ABOUT THIS EXERCISE
Down to the last line, reproduce the data below exactly.

SUPPLIED INFORMATION
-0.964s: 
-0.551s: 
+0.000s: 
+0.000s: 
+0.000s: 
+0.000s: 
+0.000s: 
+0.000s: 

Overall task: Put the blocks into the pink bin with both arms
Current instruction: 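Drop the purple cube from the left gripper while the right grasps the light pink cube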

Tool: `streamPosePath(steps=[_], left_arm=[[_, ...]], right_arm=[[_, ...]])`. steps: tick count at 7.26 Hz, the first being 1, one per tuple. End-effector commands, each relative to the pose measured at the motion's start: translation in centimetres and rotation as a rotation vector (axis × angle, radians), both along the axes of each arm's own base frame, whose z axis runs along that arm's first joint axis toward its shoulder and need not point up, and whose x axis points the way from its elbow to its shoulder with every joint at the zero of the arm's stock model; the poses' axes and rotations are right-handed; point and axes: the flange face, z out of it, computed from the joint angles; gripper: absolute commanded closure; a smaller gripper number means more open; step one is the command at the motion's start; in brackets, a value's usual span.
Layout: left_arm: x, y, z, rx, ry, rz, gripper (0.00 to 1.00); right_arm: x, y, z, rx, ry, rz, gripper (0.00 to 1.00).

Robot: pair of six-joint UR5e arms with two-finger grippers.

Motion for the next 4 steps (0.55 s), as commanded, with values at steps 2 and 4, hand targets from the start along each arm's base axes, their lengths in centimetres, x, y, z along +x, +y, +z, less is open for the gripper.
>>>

ANSWER SPACE
-0.964s: 
-0.551s: 
+0.000s: 
+0.000s: 
+0.000s: 
+0.000s: 
+0.000s: 
+0.000s: 

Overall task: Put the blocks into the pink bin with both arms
Current instruction: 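Drop the purple cube from the left gripper while the right grasps the light pink cube
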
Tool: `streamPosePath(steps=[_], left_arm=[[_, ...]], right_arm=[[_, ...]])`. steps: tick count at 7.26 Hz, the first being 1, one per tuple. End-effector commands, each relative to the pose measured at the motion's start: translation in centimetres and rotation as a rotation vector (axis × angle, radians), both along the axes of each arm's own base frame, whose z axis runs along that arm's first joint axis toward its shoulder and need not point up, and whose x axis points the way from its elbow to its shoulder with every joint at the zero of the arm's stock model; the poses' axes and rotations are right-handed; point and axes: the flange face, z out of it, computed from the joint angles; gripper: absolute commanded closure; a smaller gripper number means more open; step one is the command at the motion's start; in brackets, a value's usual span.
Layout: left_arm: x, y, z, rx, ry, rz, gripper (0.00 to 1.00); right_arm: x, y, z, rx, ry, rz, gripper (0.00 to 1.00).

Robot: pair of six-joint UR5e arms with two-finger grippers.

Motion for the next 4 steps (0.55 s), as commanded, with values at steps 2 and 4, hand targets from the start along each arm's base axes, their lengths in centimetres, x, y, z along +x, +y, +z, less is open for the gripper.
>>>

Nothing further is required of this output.